##### RECORD EXCERPTS

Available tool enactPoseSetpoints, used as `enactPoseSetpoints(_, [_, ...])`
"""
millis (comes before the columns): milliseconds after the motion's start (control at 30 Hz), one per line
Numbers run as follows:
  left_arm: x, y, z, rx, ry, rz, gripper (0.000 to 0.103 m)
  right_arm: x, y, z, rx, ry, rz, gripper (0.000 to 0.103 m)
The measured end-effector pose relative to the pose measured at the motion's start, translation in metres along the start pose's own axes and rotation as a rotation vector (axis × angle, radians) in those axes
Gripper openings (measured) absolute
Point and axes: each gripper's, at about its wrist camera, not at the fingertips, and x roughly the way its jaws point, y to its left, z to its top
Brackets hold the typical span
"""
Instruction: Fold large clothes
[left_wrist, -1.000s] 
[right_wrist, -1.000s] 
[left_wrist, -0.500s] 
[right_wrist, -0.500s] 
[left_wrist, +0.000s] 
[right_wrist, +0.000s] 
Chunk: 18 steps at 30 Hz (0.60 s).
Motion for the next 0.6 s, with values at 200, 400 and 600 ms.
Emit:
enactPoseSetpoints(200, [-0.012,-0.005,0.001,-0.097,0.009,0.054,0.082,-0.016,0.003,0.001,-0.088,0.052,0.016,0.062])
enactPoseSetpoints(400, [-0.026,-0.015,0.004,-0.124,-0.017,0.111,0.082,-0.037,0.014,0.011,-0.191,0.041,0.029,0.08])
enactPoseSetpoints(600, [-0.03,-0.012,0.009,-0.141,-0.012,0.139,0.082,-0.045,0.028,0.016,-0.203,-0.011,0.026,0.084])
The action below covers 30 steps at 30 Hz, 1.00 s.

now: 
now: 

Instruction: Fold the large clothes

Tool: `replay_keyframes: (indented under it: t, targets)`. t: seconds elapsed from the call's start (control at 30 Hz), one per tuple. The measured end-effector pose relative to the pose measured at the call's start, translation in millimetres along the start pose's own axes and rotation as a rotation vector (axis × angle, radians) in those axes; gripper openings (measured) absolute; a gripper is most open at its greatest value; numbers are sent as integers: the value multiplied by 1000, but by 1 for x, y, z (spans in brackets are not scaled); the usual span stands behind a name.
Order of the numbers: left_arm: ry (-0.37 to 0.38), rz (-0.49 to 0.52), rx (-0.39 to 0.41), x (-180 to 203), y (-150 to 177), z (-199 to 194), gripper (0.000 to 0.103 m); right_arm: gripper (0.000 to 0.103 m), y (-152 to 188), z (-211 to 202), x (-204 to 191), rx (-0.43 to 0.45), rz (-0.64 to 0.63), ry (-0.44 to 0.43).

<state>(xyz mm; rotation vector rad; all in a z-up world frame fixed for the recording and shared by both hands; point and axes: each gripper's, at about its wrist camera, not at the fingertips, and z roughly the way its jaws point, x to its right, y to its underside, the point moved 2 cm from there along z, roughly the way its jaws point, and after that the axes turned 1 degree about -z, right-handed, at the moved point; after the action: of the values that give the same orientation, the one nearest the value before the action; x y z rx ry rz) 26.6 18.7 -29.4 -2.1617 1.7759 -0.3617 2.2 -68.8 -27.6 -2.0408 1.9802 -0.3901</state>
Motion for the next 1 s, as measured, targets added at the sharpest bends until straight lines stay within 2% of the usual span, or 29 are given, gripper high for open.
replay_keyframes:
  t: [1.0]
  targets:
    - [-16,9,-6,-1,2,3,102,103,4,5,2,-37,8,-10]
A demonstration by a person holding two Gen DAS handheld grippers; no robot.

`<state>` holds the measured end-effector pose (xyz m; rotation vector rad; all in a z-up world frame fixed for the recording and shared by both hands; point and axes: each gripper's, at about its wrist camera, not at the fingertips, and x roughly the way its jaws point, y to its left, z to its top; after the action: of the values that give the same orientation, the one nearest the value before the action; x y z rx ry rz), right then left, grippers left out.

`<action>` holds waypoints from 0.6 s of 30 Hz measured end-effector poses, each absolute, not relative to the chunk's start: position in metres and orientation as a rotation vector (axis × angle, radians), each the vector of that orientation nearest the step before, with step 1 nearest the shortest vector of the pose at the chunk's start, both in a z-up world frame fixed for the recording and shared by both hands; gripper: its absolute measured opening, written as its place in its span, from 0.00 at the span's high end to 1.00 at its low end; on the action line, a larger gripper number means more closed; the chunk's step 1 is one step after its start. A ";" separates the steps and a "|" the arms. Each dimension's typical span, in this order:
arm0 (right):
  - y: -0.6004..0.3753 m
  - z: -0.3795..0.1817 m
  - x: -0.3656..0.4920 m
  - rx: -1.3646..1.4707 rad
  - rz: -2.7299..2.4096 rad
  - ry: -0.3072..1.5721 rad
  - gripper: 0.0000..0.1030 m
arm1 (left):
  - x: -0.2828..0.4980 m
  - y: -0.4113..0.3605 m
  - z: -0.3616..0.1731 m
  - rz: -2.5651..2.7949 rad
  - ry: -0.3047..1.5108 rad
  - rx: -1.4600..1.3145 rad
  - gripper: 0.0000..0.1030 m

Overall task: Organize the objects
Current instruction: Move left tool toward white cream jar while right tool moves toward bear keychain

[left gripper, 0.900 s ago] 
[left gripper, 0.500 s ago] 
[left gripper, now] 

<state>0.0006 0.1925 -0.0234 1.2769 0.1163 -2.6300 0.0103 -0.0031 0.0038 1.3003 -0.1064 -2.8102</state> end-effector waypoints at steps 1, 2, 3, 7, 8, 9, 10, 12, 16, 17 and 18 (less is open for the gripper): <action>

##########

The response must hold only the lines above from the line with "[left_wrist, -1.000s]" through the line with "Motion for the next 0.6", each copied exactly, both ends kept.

== WRITTEN RESPONSE ==
[left_wrist, -1.000s] 
[right_wrist, -1.000s] 
[left_wrist, -0.500s] 
[right_wrist, -0.500s] 
[left_wrist, +0.000s] 
[right_wrist, +0.000s] 
Chunk: 18 steps at 30 Hz (0.60 s).
Motion for the next 0.6 s, with values at 200, 400 and 600 ms.

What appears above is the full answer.